OpenCV  4.5.0
Open Source Computer Vision
How to run deep networks in browser

Prev Tutorial: YOLO DNNs

Next Tutorial: Custom deep learning layers support

Introduction

This tutorial will show us how to run deep learning models using OpenCV.js right in a browser. Tutorial refers a sample of face detection and face recognition models pipeline.

Face detection

Face detection network gets BGR image as input and produces set of bounding boxes that might contain faces. All that we need is just select the boxes with a strong confidence.

Face recognition

Network is called OpenFace (project https://github.com/cmusatyalab/openface). Face recognition model receives RGB face image of size 96x96. Then it returns 128-dimensional unit vector that represents input face as a point on the unit multidimensional sphere. So difference between two faces is an angle between two output vectors.

Sample

All the sample is an HTML page that has JavaScript code to use OpenCV.js functionality. You may see an insertion of this page below. Press Start button to begin a demo. Press Add a person to name a person that is recognized as an unknown one. Next we'll discuss main parts of the code.

  1. Run face detection network to detect faces on input image.
    function detectFaces(img) {
    var blob = cv.blobFromImage(img, 1, {width: 192, height: 144}, [104, 117, 123, 0], false, false);
    netDet.setInput(blob);
    var out = netDet.forward();
    var faces = [];
    for (var i = 0, n = out.data32F.length; i < n; i += 7) {
    var confidence = out.data32F[i + 2];
    var left = out.data32F[i + 3] * img.cols;
    var top = out.data32F[i + 4] * img.rows;
    var right = out.data32F[i + 5] * img.cols;
    var bottom = out.data32F[i + 6] * img.rows;
    left = Math.min(Math.max(0, left), img.cols - 1);
    right = Math.min(Math.max(0, right), img.cols - 1);
    bottom = Math.min(Math.max(0, bottom), img.rows - 1);
    top = Math.min(Math.max(0, top), img.rows - 1);
    if (confidence > 0.5 && left < right && top < bottom) {
    faces.push({x: left, y: top, width: right - left, height: bottom - top})
    }
    }
    blob.delete();
    out.delete();
    return faces;
    };
    You may play with input blob sizes to balance detection quality and efficiency.
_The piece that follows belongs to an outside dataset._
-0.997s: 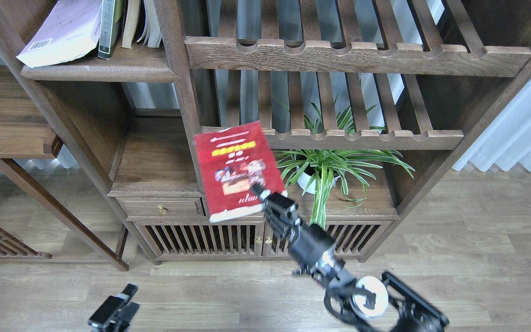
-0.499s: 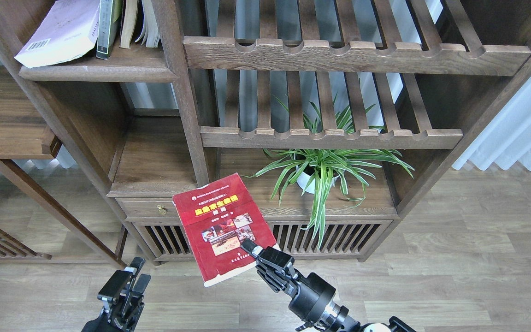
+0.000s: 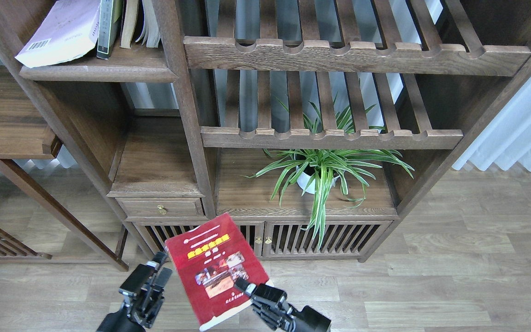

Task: Organize books on shelf
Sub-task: 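Lower the red book toward the left gripper and grasp it with left, then lift the red book with the left gripper up onto the top shelf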

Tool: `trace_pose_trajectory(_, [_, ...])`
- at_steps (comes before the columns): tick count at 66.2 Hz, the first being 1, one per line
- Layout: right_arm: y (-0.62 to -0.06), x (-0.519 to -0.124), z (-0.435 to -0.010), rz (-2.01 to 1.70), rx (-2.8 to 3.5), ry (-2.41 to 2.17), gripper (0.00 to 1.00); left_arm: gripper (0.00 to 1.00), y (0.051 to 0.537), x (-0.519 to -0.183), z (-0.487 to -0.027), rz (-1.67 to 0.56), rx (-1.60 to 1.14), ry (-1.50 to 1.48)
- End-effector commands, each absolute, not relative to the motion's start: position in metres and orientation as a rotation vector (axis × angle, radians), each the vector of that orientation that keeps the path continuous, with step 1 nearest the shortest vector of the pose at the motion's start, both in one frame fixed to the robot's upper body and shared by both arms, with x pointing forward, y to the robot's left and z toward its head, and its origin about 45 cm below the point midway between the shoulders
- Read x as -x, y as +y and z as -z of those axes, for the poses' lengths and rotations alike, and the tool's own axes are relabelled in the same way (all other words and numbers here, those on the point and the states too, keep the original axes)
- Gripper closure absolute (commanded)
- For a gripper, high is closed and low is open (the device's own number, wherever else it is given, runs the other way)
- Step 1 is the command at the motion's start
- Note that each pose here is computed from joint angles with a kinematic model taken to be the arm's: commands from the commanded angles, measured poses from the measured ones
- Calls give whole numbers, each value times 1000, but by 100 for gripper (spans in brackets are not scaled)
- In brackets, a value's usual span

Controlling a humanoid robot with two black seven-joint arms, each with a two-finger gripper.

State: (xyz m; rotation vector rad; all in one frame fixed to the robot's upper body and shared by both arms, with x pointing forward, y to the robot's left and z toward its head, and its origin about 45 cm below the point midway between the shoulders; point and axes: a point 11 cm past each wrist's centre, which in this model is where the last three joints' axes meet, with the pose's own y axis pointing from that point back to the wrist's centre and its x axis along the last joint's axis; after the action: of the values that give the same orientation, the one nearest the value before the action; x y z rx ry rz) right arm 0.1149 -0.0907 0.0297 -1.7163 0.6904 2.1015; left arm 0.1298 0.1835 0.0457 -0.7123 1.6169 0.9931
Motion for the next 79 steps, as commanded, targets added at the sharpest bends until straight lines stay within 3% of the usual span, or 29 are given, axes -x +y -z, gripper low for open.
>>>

The bigger input blob the smaller faces may be detected.
  2. Run face recognition network to receive 128-dimensional unit feature vector by input face image.
    function face2vec(face) {
    var blob = cv.blobFromImage(face, 1.0 / 255, {width: 96, height: 96}, [0, 0, 0, 0], true, false)
    netRecogn.setInput(blob);
    var vec = netRecogn.forward();
    blob.delete();
    return vec;
    };
  3. Perform a recognition.
    function recognize(face) {
    var vec = face2vec(face);
    var bestMatchName = 'unknown';
    var bestMatchScore = 0.5; // Actually, the minimum is -1 but we use it as a threshold.
    for (name in persons) {
    var personVec = persons[name];
    var score = vec.dot(personVec);
    if (score > bestMatchScore) {
    bestMatchScore = score;
    bestMatchName = name;
    }
    }
    vec.delete();
    return bestMatchName;
    };
    Match a new feature vector with registered ones. Return a name of the best matched person.
  4. The main loop.
    var isRunning = false;
    const FPS = 30; // Target number of frames processed per second.
    function captureFrame() {
    var begin = Date.now();
    cap.read(frame); // Read a frame from camera
    cv.cvtColor(frame, frameBGR, cv.COLOR_RGBA2BGR);
    var faces = detectFaces(frameBGR);
    faces.forEach(function(rect) {
    cv.rectangle(frame, {x: rect.x, y: rect.y}, {x: rect.x + rect.width, y: rect.y + rect.height}, [0, 255, 0, 255]);
    var face = frameBGR.roi(rect);
    var name = recognize(face);
    cv.putText(frame, name, {x: rect.x, y: rect.y}, cv.FONT_HERSHEY_SIMPLEX, 1.0, [0, 255, 0, 255]);
    });
    cv.imshow(output, frame);
    // Loop this function.
    if (isRunning) {
    var delay = 1000 / FPS - (Date.now() - begin);
    setTimeout(captureFrame, delay);
    }
    };
    A main loop of our application receives a frames from a camera and makes a recognition of an every detected face on the frame. We start this function ones when OpenCV.js was initialized and deep learning models were downloaded.